__Work task__
Go to the line in the entries below that holds "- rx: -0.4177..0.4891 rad" and repeat exactly from there through the line that holds "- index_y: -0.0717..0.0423", inclusive.

Stored records:
-- Opening Marker --

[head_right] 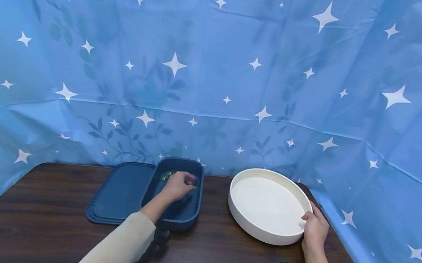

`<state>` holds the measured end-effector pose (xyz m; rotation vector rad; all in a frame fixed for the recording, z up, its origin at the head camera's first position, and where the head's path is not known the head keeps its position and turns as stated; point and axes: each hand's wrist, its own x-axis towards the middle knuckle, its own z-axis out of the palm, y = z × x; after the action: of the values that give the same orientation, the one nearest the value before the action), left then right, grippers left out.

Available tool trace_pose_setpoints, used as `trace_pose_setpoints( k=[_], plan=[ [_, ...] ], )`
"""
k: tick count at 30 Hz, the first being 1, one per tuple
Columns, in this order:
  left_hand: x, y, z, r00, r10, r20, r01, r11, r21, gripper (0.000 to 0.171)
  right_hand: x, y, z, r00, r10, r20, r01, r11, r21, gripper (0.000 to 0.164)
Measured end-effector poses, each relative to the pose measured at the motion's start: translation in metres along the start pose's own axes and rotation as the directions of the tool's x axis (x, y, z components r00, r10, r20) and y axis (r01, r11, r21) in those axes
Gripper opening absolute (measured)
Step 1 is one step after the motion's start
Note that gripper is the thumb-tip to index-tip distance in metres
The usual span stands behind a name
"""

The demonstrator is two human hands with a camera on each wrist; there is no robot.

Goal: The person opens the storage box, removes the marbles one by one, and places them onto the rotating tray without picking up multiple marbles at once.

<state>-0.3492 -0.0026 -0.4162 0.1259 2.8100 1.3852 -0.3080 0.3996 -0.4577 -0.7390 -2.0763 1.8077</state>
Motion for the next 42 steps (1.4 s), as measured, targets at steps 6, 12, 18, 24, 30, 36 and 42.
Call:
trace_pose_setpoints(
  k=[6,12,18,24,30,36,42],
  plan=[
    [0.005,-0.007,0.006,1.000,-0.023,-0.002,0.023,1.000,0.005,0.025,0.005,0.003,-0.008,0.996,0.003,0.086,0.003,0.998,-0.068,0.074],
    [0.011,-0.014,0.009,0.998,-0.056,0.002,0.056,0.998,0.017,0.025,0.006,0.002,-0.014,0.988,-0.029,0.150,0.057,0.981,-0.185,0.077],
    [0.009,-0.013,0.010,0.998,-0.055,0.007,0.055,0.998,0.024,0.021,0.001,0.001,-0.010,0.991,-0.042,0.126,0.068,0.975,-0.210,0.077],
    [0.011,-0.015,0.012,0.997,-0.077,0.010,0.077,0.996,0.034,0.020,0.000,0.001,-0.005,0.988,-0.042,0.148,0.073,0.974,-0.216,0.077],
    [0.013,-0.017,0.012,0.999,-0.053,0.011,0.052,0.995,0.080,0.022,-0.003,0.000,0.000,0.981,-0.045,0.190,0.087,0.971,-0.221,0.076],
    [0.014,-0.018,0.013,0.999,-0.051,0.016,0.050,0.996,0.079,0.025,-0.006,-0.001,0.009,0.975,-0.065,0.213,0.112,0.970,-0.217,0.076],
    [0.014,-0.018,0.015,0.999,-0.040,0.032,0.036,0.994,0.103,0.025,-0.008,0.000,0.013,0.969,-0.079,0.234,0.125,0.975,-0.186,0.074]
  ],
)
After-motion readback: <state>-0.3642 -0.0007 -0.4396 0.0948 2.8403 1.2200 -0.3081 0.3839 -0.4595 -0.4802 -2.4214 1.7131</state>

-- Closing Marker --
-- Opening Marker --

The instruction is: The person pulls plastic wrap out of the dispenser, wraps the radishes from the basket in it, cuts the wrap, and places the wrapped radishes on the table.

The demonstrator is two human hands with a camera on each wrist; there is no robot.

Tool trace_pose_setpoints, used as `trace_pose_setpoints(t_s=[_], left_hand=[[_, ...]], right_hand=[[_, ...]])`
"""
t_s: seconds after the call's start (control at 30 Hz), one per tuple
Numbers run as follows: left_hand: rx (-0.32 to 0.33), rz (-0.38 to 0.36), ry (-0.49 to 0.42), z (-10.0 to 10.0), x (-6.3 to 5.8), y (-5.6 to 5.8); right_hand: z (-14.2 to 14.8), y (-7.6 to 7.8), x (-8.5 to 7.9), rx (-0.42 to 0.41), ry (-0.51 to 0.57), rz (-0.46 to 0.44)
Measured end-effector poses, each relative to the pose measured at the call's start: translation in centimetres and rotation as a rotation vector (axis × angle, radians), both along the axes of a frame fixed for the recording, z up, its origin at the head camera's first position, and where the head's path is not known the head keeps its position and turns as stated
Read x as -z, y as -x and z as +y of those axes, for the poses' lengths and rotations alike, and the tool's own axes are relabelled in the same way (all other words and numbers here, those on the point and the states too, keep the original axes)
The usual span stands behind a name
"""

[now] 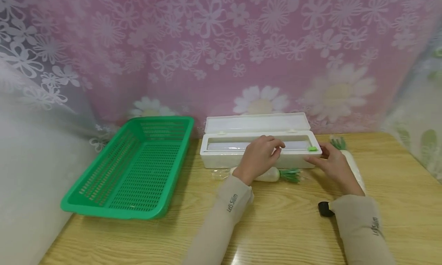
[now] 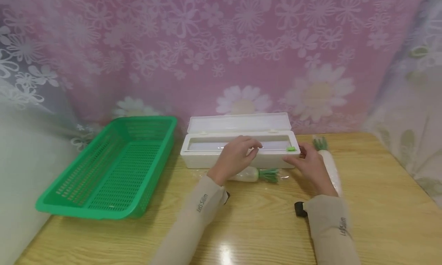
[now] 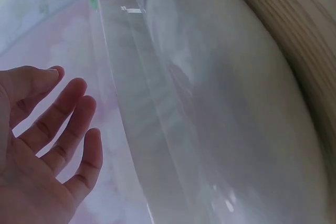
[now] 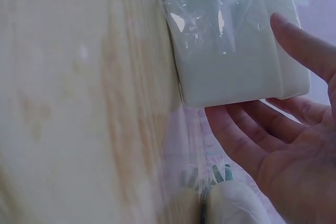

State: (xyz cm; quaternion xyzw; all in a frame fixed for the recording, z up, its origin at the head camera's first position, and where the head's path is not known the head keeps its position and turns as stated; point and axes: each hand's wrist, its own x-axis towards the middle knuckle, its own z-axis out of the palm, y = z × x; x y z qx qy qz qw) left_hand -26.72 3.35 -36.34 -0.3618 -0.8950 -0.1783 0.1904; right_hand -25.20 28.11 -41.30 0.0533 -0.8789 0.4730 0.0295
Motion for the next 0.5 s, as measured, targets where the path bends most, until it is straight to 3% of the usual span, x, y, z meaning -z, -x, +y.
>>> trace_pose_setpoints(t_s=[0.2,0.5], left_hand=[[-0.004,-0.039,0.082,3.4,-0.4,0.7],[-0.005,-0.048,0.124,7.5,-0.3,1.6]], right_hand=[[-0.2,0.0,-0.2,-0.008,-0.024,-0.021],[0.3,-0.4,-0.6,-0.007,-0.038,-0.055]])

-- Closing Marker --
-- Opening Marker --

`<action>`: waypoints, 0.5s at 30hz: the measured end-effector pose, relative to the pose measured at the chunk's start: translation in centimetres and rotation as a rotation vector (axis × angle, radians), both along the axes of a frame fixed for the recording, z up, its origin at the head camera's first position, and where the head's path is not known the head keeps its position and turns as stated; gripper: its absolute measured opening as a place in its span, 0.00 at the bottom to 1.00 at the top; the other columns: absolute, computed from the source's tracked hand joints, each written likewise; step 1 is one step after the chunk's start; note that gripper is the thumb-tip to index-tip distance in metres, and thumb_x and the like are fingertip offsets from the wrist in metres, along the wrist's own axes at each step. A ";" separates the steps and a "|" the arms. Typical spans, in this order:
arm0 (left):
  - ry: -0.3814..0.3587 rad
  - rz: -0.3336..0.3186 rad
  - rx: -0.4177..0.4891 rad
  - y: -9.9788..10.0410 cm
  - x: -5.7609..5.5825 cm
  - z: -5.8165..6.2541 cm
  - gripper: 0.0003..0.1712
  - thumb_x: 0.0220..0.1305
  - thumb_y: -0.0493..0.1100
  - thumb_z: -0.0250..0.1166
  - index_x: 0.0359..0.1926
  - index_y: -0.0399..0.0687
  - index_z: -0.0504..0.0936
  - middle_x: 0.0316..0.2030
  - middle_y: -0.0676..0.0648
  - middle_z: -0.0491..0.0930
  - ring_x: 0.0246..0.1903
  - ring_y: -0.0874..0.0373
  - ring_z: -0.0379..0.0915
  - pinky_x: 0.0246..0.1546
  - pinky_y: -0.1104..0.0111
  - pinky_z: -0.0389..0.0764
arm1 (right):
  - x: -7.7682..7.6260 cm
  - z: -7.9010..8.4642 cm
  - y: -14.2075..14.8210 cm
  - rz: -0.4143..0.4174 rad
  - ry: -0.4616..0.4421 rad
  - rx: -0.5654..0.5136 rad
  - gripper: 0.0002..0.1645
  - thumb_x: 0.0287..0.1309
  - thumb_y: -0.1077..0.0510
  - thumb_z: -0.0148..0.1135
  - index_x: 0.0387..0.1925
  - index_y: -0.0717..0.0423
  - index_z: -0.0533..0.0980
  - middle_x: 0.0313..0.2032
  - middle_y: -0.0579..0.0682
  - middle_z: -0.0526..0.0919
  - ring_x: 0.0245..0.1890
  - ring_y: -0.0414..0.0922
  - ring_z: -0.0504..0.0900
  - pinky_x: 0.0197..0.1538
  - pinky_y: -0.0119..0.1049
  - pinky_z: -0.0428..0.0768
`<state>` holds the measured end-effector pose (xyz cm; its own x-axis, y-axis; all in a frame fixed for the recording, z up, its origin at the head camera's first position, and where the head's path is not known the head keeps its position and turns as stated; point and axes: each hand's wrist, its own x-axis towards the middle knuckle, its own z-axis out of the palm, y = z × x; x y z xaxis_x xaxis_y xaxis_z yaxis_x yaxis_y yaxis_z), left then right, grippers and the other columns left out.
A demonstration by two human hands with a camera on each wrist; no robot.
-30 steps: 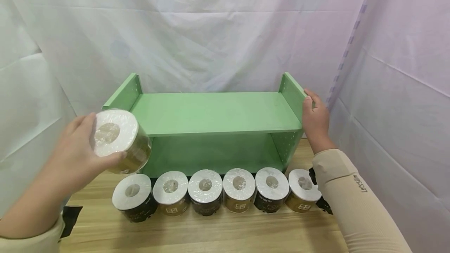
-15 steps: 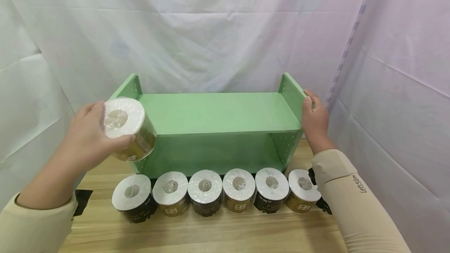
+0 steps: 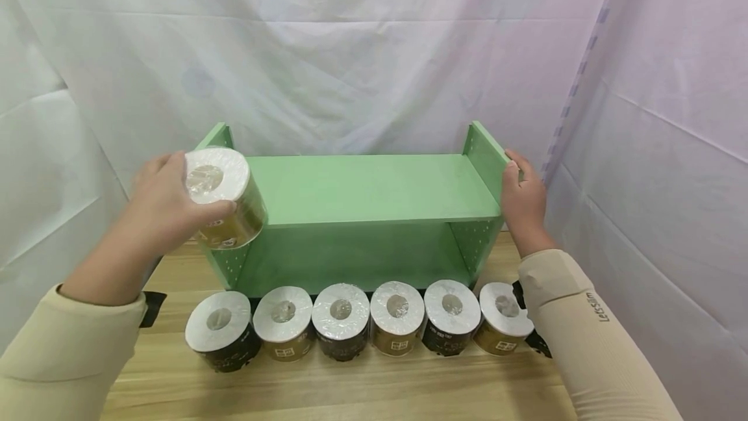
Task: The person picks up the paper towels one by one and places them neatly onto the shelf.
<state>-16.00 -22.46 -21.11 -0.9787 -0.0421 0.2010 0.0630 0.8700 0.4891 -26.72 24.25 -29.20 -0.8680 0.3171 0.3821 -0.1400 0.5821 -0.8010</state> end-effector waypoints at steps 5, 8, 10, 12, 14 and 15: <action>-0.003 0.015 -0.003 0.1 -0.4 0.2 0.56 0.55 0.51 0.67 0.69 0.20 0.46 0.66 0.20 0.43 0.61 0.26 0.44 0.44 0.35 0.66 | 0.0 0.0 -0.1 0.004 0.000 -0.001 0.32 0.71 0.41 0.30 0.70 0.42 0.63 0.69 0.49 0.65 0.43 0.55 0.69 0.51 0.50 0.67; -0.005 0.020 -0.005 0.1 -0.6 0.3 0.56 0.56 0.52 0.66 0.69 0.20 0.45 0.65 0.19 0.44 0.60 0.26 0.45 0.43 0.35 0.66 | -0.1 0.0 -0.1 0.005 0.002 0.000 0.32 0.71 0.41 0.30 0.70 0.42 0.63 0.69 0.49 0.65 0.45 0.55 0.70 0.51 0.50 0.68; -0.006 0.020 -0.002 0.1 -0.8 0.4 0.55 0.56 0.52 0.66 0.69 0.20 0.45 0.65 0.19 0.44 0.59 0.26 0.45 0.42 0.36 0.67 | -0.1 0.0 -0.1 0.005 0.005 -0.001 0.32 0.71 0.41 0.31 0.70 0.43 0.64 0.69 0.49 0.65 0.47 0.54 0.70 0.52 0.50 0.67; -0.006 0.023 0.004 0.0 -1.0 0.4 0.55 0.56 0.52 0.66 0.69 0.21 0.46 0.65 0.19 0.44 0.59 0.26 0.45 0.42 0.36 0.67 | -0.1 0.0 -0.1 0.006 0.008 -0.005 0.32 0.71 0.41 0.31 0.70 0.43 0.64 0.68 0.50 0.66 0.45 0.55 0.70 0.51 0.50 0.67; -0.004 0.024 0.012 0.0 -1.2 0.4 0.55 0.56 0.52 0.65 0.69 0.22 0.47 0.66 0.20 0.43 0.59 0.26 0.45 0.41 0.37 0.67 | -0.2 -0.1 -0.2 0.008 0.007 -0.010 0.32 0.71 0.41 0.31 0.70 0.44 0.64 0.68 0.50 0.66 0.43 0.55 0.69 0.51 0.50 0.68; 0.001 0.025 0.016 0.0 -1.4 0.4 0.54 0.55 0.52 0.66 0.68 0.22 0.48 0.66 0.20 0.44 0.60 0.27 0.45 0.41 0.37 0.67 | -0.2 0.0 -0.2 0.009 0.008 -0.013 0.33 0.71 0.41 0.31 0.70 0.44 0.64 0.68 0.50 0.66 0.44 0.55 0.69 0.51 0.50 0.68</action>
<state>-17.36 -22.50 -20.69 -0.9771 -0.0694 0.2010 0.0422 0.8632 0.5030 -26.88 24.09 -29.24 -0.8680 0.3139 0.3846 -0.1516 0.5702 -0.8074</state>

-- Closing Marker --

__Written response__
  - rx: -0.4177..0.4891 rad
  - y: -9.9788..10.0410 cm
  - x: -5.7609..5.5825 cm
  - z: -5.8165..6.2541 cm
  - gripper: 0.0003..0.1712
  - thumb_x: 0.0220..0.1305
  - thumb_y: -0.0493..0.1100
  - thumb_z: -0.0250..0.1166
  - index_x: 0.0359..0.1926
  - index_y: -0.0399..0.0687
  - index_z: -0.0504..0.0936
  - middle_x: 0.0316..0.2030
  - middle_y: -0.0676..0.0648
  - middle_z: -0.0491..0.0930
  - ring_x: 0.0246..0.1903
  - ring_y: -0.0874..0.0373
  - ring_z: -0.0379..0.0915
  - pinky_x: 0.0246..0.1546
  - pinky_y: -0.1104..0.0111
  - pinky_z: -0.0389..0.0764
arm1 (right):
  - x: -7.7682..7.6260 cm
  - z: -7.9010..8.4642 cm
  - y: -14.2075..14.8210 cm
  - rz: -0.4143..0.4174 rad
  - ry: -0.4616..0.4421 rad
  - rx: -0.5654..0.5136 rad
  - gripper: 0.0002..0.1645
  - thumb_x: 0.0287..0.1309
  - thumb_y: -0.1077..0.0510
  - thumb_z: -0.0148..0.1135
  - index_x: 0.0387..0.1925
  - index_y: -0.0717..0.0423

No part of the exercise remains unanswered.